### Exercise aim
Copy out exactly the lines spanning the line with "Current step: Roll" to the line with "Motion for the", inclusive, from the data underneath, with no pictures.

### Information provided

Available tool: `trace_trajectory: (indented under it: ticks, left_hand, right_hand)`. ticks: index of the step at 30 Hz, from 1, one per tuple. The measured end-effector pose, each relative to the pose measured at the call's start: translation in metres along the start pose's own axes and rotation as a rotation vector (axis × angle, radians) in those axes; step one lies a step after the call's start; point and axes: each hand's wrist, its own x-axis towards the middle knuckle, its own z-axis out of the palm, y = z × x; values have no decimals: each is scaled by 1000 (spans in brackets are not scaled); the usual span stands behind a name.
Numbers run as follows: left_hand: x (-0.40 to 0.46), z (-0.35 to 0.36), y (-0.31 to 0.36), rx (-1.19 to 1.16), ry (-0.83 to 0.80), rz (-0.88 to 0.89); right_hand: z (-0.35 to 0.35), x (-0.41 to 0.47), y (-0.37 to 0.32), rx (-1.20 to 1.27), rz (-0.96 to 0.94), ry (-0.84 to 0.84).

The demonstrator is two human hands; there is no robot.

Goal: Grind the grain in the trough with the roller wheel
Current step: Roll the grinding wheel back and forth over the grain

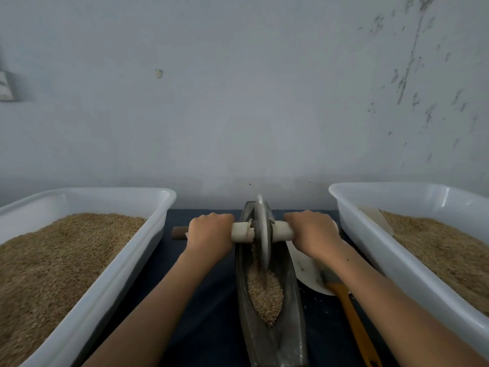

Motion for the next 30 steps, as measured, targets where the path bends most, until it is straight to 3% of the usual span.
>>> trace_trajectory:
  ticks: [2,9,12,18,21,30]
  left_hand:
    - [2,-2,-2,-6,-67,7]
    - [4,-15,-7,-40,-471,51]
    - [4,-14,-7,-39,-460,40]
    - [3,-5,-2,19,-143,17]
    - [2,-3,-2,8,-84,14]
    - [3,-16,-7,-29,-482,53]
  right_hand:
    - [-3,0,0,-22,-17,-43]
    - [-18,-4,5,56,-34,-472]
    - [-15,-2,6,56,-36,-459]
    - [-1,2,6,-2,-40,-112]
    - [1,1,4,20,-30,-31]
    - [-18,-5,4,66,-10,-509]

### Written solution
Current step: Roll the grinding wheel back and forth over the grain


Motion for the next 30 steps, as measured, targets where the path bends most, until it is straight to 3% of the usual span.

Nothing else belongs in the answer.